Friday 6 November 2009

Feeling Under The Weather

For a band who have been formed for less than a year, a sell out show at Brixton isn't bad going. Yet when you are called The Dead Weather and your band consists of musical heavyweights such as Jack White, Alison Mosshart, Dean Fertita and Jack Lawrence, it is perhaps somewhat less surprising than originally anticipated.

For whatever reason, female fronted bands seem to have a tougher time making a good impression on audiences than their male counterparts. For every twenty successful male-led bands, there is only one successful female-led group, and this fact was definitely at the forefront of my mind before Mosshart took to the mic. But from the moment she skulked on stage, any doubts that a female lead would not be able to whip the audience up into as much of a frenzy as a male would were quickly banished. Snarling her way through the eighty minute set, Mosshart prowled around the stage with such impressive self-assurance that the audience were left in no doubt that she alone was just as worthy of their attentions as the Stripe sat on drums behind her. Despite spitting out new single 'I Cut Like A Buffalo' with an admirable tenacity and showcasing new material written just that afternoon, it was still their best known song and show-closer 'Treat Me Like Your Mother' that received the biggest response of the evening.



Photo by Walid Lodin


The Dead Weather's sound is the most raw of anything White has previously released with any of his other bands, and this certainly comes across in their live performance. With his wild, unruly hair and determined ferocity in his playing, White definitely knows how to put on a performance even from the back of the stage; it was like watching a real life Animal from the Muppets take his place in one of London's most famous music venues.
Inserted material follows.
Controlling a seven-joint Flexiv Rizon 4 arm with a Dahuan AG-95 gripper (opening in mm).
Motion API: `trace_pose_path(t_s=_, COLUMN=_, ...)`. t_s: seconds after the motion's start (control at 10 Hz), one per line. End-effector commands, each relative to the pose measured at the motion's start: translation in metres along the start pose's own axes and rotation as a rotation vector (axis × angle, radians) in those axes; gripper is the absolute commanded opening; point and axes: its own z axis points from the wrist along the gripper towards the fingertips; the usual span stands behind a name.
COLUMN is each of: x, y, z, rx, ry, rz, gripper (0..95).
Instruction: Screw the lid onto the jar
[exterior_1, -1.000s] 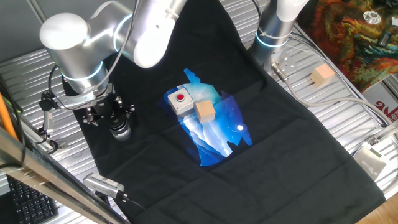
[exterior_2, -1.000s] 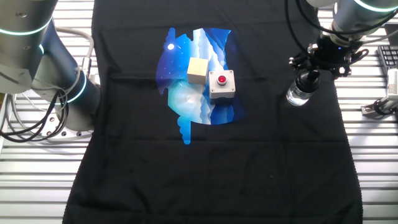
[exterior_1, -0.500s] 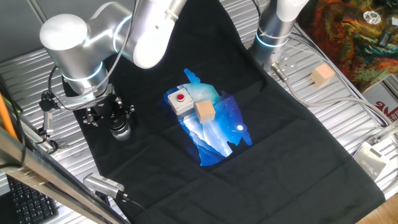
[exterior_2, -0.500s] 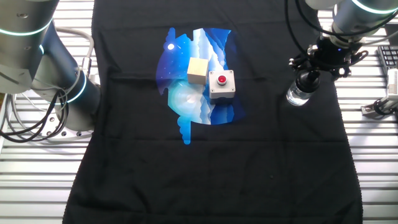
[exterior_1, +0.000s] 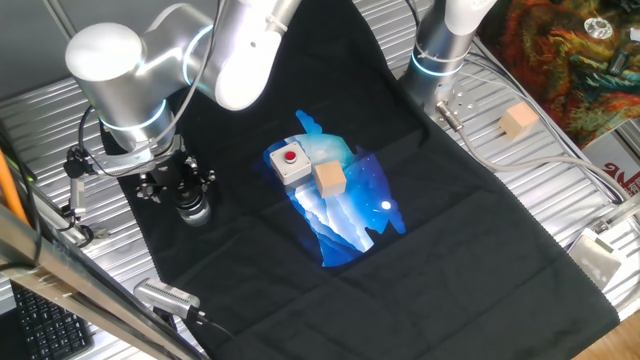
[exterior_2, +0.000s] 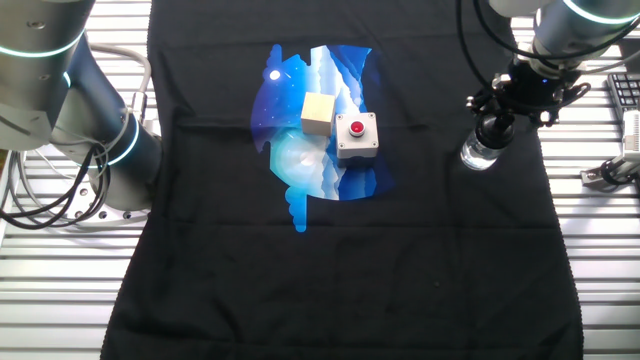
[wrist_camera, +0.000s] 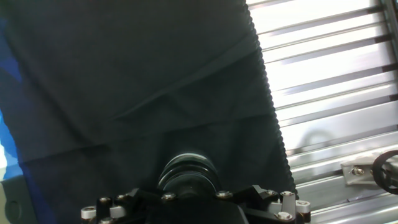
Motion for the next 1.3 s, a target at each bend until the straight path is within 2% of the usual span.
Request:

Lawrence and Fertita on bass and guitar respectively were not ones to be sidelined however, and both assaulted their instruments with such voracity it was as if their lives (and musical dignity) depended on it.

However, despite the electricity and enthusiasm the quartet exuded, it is an undeniable fact that a percentage of people, however large or small, were at the gig out of curiosity to see Jack White. Don't get me wrong, 'Horehound' is one of the most impressive debuts of the year, but you do have to ask yourself if it would have attained the success and acclaim it has if it had been released by four unknowns. Unfortunately, the answer is probably not, and the extended cheers that rose from the crowd as White stepped to the front of the stage to take lead vocals on a couple of songs did nothing to dispell this possibility.

White and Co. have worked hard to demonstrate that The Dead Weather are not simply a short term side project that they've involved themselves in for a pleasant distraction. Mosshart has already declared their second album to be half completed already, though despite White's comments to the media, she is determined their next release will not be amusingly entitled 'Morehound'. Whatever title it is released under, it should cement their status as a credible rock outfit and finally earn them the respect they deserve as a consolidated group, rather than four independent musicians haphazardly strewn together.